> Instructions to follow
From the line containing "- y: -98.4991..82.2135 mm" down to the last line of the material below, copy each line exactly and leave out the rest.
-*-
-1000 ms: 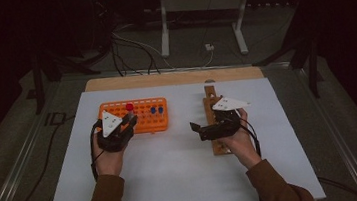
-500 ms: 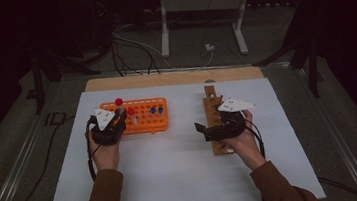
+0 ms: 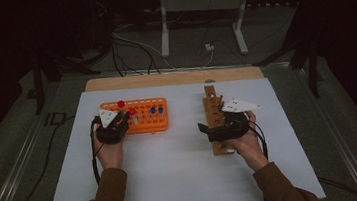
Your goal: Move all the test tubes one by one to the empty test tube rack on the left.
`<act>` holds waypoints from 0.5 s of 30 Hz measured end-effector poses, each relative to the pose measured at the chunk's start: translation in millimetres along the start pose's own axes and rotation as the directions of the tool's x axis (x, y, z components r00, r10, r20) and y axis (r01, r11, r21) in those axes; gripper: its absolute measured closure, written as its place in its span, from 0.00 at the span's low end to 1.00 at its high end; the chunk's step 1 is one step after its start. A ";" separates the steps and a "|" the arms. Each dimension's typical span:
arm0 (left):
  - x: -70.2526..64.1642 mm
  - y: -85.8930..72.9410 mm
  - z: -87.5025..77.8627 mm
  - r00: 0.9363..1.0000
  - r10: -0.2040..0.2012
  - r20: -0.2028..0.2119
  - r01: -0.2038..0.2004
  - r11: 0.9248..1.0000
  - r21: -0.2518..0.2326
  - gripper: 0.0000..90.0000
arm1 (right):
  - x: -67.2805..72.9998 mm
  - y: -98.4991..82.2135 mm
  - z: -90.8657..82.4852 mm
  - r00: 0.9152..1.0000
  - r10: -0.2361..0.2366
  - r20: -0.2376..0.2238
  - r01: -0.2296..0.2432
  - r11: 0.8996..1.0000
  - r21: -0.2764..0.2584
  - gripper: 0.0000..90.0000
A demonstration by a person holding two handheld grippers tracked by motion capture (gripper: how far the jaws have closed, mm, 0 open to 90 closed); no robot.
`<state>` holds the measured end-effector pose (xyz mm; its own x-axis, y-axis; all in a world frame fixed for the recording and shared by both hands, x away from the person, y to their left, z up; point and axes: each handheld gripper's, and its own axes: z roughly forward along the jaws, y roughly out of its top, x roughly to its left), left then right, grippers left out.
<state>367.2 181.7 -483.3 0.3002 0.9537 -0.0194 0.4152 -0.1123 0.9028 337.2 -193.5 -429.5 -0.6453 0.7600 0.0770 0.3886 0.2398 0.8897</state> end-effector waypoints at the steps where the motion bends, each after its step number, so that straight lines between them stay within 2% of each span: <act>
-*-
> Answer
  - y: -98.4991..82.2135 mm
  - z: -90.8657..82.4852 mm
  - r00: 0.9152..1.0000
  - r10: -0.2361..0.2366
  - r20: -0.2376..0.2238
  - r01: -0.2296..0.2432
  - r11: 0.8996..1.0000
  - r21: -0.2764..0.2584
  - gripper: 0.0000..90.0000
A demonstration by a person holding two handheld grippers tracked by motion capture (gripper: how far the jaws have closed, mm, 0 open to 90 closed); no robot.
`<state>` holds the measured end-effector pose (xyz mm; its own x-axis, y-axis; all in a world frame fixed for the recording and shared by both hands, x away from the person, y to their left, z up; point and axes: each handheld gripper's, and its own axes: z roughly forward along the jaws, y roughly out of its top, x roughly to its left), left then right, grippers left out.
<state>367.2 181.7 -483.3 0.3002 0.9537 -0.0194 0.4152 -0.1123 0.9028 337.2 -193.5 -429.5 -0.6453 0.7600 0.0770 0.3886 0.2398 0.8897</state> end-effector waypoints at the steps where the motion bends, each after its step number, so that straight lines between them stay within 2% of each span: <act>

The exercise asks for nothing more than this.